> GIVEN DATA
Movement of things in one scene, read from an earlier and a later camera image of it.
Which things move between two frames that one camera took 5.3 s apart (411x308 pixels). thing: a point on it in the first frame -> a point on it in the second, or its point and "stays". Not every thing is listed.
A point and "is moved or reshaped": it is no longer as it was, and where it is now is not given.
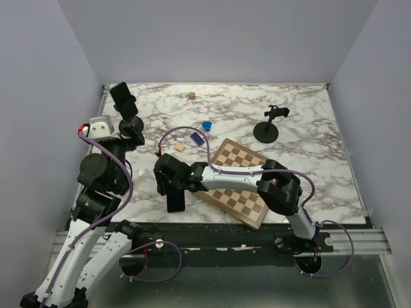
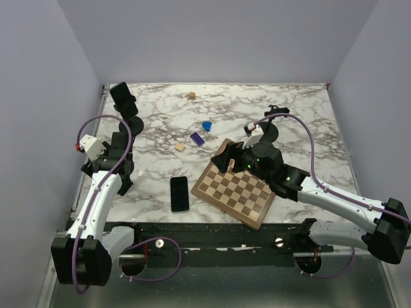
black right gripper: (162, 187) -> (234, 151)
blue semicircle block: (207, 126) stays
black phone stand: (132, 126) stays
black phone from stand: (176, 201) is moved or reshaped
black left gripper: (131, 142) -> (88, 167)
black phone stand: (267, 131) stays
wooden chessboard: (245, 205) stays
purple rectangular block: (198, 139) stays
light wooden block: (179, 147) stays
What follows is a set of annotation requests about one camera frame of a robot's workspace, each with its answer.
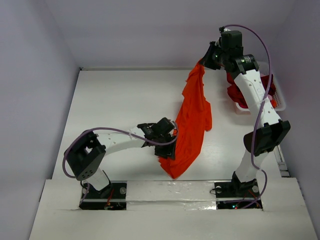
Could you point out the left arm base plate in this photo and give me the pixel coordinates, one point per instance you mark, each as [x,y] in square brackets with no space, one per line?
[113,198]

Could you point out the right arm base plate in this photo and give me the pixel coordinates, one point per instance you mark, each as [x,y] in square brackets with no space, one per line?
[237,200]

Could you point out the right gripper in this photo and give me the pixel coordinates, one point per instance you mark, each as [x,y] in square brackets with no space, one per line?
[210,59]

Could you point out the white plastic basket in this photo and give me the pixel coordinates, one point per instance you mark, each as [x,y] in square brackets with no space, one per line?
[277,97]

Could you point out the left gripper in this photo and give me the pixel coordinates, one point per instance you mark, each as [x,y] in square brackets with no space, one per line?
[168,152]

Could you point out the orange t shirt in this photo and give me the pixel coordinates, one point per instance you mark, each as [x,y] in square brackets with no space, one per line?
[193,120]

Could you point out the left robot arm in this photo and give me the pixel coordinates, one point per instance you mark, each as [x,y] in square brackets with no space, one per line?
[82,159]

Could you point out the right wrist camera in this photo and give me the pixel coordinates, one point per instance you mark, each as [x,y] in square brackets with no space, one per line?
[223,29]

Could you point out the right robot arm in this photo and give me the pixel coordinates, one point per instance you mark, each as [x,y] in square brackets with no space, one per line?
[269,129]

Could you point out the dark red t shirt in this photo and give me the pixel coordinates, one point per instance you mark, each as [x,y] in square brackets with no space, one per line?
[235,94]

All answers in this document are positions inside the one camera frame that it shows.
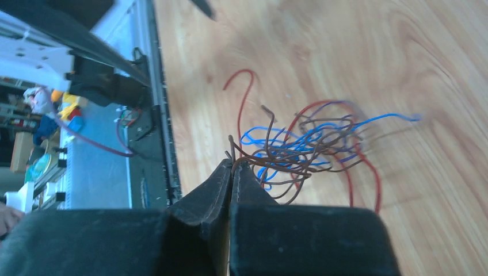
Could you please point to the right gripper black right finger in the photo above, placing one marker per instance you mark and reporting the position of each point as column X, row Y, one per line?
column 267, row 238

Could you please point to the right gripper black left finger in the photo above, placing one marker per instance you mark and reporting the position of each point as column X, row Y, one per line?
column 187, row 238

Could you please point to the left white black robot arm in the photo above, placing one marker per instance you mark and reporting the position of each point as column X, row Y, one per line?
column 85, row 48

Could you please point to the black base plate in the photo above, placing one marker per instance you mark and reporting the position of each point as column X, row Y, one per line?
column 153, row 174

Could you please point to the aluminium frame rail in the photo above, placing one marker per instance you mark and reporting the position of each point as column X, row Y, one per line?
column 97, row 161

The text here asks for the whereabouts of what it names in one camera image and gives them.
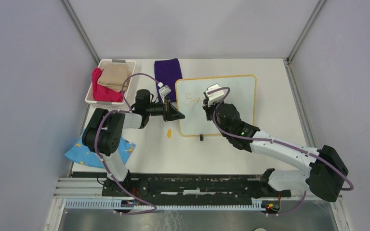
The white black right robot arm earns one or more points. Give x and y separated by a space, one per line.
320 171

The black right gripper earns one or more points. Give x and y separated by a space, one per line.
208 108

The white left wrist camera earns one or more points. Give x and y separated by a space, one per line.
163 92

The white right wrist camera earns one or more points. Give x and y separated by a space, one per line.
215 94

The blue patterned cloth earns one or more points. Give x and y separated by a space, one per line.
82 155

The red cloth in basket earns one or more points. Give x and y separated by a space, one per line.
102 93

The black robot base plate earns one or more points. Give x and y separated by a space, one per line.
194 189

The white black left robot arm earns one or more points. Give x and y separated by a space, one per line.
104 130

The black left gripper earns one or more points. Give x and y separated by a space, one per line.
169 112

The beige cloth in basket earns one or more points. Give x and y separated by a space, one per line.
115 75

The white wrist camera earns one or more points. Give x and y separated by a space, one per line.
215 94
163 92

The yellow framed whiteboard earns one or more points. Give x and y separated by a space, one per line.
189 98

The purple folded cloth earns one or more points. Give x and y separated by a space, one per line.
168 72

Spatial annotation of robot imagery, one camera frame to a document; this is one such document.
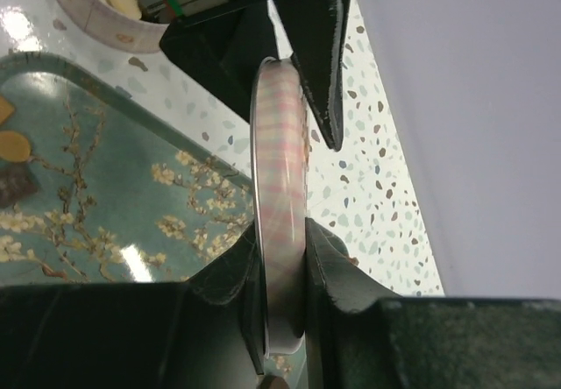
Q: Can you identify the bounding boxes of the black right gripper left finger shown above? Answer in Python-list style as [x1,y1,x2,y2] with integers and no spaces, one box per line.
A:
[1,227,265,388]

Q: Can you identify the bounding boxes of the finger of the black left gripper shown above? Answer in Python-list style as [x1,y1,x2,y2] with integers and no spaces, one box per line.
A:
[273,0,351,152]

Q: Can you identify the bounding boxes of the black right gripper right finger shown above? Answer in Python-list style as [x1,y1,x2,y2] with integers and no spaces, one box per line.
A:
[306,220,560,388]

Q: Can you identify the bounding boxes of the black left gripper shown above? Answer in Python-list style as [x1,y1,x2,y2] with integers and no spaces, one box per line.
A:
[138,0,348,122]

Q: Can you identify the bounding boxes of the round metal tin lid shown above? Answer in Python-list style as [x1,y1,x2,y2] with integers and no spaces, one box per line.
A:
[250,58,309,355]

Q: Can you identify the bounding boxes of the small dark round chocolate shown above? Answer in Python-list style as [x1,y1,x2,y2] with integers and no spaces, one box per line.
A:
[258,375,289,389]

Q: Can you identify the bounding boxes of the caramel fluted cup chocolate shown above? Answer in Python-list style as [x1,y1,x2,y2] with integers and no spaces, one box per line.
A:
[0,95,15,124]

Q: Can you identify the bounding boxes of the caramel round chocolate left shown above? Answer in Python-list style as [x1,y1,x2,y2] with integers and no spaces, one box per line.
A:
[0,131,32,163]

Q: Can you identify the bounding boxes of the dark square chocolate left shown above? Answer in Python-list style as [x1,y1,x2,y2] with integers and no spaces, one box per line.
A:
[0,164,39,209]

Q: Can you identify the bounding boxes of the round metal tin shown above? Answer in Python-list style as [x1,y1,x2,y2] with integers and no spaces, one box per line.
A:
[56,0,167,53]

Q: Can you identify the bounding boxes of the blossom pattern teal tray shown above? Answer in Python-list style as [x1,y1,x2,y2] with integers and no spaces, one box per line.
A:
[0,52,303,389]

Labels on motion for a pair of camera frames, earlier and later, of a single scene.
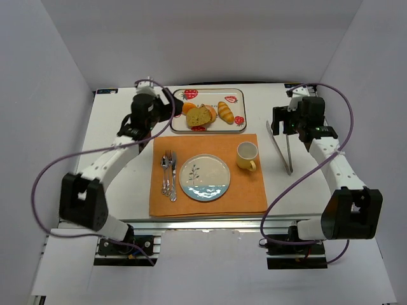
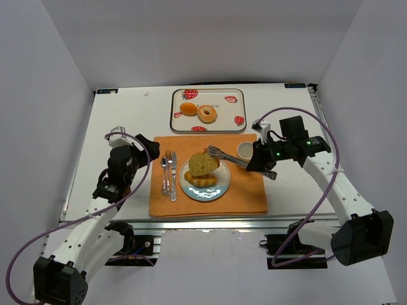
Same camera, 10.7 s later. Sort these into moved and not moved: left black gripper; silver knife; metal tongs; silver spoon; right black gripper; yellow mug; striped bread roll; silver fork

> ABOUT THIS EXERCISE
Leaving the pictures aside, write out the entries above exactly.

> OUTPUT OF THE EXERCISE
Movement of things in one scene, read from an earlier and a later camera image of it.
Which things move between two frames that one camera took 5.3 s apart (411x308 pixels). thing: a point on it in the first frame -> a point on it in the second, or its point and "stays". Not every thing is listed.
A point and "is moved or reshaped": it is no longer as it was, and where it is now is not given.
black right gripper: (162, 187) -> (234, 151)
blue semicircle block: (207, 126) stays
black phone stand: (132, 126) stays
black phone from stand: (176, 201) is moved or reshaped
black left gripper: (131, 142) -> (88, 167)
black phone stand: (267, 131) stays
wooden chessboard: (245, 205) stays
purple rectangular block: (198, 139) stays
light wooden block: (179, 147) stays
What follows is a set of annotation requests about one camera frame of a robot's workspace, each with its answer.
Could you point out the left arm base plate in this photo and give me the pixel coordinates, one point per instance you mark, each as [x,y] in square brackets with no space, one per line?
[113,198]

Could you point out the right arm base plate in this photo and give me the pixel coordinates, one point per instance you mark, each as [x,y] in square brackets with no space, one per line?
[237,200]

Could you point out the right gripper in this photo and give me the pixel coordinates, one point per instance you mark, each as [x,y] in square brackets with no space, one per line?
[210,59]

Could you point out the white plastic basket in this photo and give me the pixel coordinates, one point per instance you mark, each as [x,y] in square brackets with no space, one per line?
[277,97]

Could you point out the left gripper in this photo and give me the pixel coordinates, one point per instance you mark, each as [x,y] in square brackets with no space, one per line?
[168,152]

Could you point out the orange t shirt in this photo and give me the pixel coordinates, one point per instance you mark, each as [x,y] in square brackets with no space, one per line?
[193,120]

Could you point out the left robot arm in this photo and give me the pixel coordinates, one point per instance you mark, each as [x,y] in square brackets with no space, one per line?
[82,159]

Could you point out the right wrist camera in this photo and give me the pixel coordinates, one point per instance you mark, each as [x,y] in square brackets with no space, one per line?
[223,29]

Could you point out the right robot arm in this photo and give me the pixel coordinates, one point per instance you mark, each as [x,y] in square brackets with no space, one per line?
[269,129]

Could you point out the dark red t shirt in this photo and give me the pixel coordinates, one point per instance you mark, each as [x,y] in square brackets with no space, one per line?
[235,94]

All answers in this document are positions inside the one camera frame that it shows.
Could you please point to the right gripper black right finger in the photo above, placing one marker per instance you mark and reporting the position of each point as column X, row Y, one per line?
column 267, row 238

Could you please point to the right gripper black left finger in the photo above, placing one marker per instance you mark and reporting the position of each point as column X, row Y, one per line?
column 187, row 238

Could you please point to the left white black robot arm in the photo above, placing one marker per instance you mark and reporting the position of each point as column X, row Y, one per line?
column 85, row 48

Could you please point to the black base plate in the photo above, placing one marker per instance you mark and reporting the position of each point as column X, row Y, one per line?
column 153, row 174

Could you please point to the aluminium frame rail in the photo above, placing one marker per instance you mark and reporting the position of each point as column X, row Y, one per line?
column 97, row 161

The text here asks for the whereabouts of what it names in one camera image and gives them.
The white black right robot arm earns one or more points. Give x and y separated by a space, one per line.
320 171

The black right gripper earns one or more points. Give x and y separated by a space, one per line.
208 108

The white left wrist camera earns one or more points. Give x and y separated by a space, one per line.
163 92

The white right wrist camera earns one or more points. Give x and y separated by a space, one per line.
215 94

The blue patterned cloth earns one or more points. Give x and y separated by a space, one per line.
82 155

The red cloth in basket earns one or more points. Give x and y separated by a space, one per line.
102 93

The black robot base plate earns one or more points. Give x and y separated by a space, one per line.
194 189

The white black left robot arm earns one or more points. Give x and y separated by a space, one per line.
104 130

The black left gripper earns one or more points. Give x and y separated by a space, one per line.
169 112

The beige cloth in basket earns one or more points. Give x and y separated by a space, one per line.
115 75

The white wrist camera earns one or more points. Give x and y separated by a space, one per line.
215 94
163 92

The yellow framed whiteboard earns one or more points. Give x and y separated by a space, one per line.
189 98

The purple folded cloth earns one or more points. Give x and y separated by a space, one per line.
168 72

Spatial annotation of robot imagery, one camera frame to a document; this is one such document.
Q: Can you identify the bounding boxes of the black right gripper left finger shown above? Answer in Python-list style as [x1,y1,x2,y2] with integers and no spaces, one box per line.
A:
[1,227,265,388]

Q: Can you identify the bounding boxes of the finger of the black left gripper shown above? Answer in Python-list style as [x1,y1,x2,y2] with integers and no spaces, one box per line.
A:
[273,0,351,152]

Q: Can you identify the bounding boxes of the black right gripper right finger shown above? Answer in Python-list style as [x1,y1,x2,y2] with integers and no spaces, one box per line.
A:
[306,220,560,388]

Q: Can you identify the bounding boxes of the black left gripper shown above? Answer in Python-list style as [x1,y1,x2,y2] with integers and no spaces, one box per line.
A:
[138,0,348,122]

Q: Can you identify the bounding boxes of the round metal tin lid shown above? Answer in Python-list style as [x1,y1,x2,y2] with integers and no spaces, one box per line.
A:
[250,58,309,355]

Q: Can you identify the bounding boxes of the small dark round chocolate shown above? Answer in Python-list style as [x1,y1,x2,y2] with integers and no spaces, one box per line.
A:
[258,375,289,389]

Q: Can you identify the bounding boxes of the caramel fluted cup chocolate shown above? Answer in Python-list style as [x1,y1,x2,y2] with integers and no spaces, one box per line.
A:
[0,95,15,124]

Q: Can you identify the bounding boxes of the caramel round chocolate left shown above? Answer in Python-list style as [x1,y1,x2,y2] with integers and no spaces, one box per line.
A:
[0,131,32,163]

Q: Can you identify the bounding boxes of the dark square chocolate left shown above? Answer in Python-list style as [x1,y1,x2,y2] with integers and no spaces, one box per line.
A:
[0,164,39,209]

Q: Can you identify the bounding boxes of the round metal tin shown above? Answer in Python-list style as [x1,y1,x2,y2] with integers and no spaces, one box per line.
A:
[56,0,167,53]

Q: Can you identify the bounding boxes of the blossom pattern teal tray shown above? Answer in Python-list style as [x1,y1,x2,y2] with integers and no spaces, one box per line.
A:
[0,52,303,389]

Labels on motion for a pair of camera frames, earlier and later, of a single scene.
Same camera, 10.7 s later. Sort these into moved and not moved: left black gripper; silver knife; metal tongs; silver spoon; right black gripper; yellow mug; striped bread roll; silver fork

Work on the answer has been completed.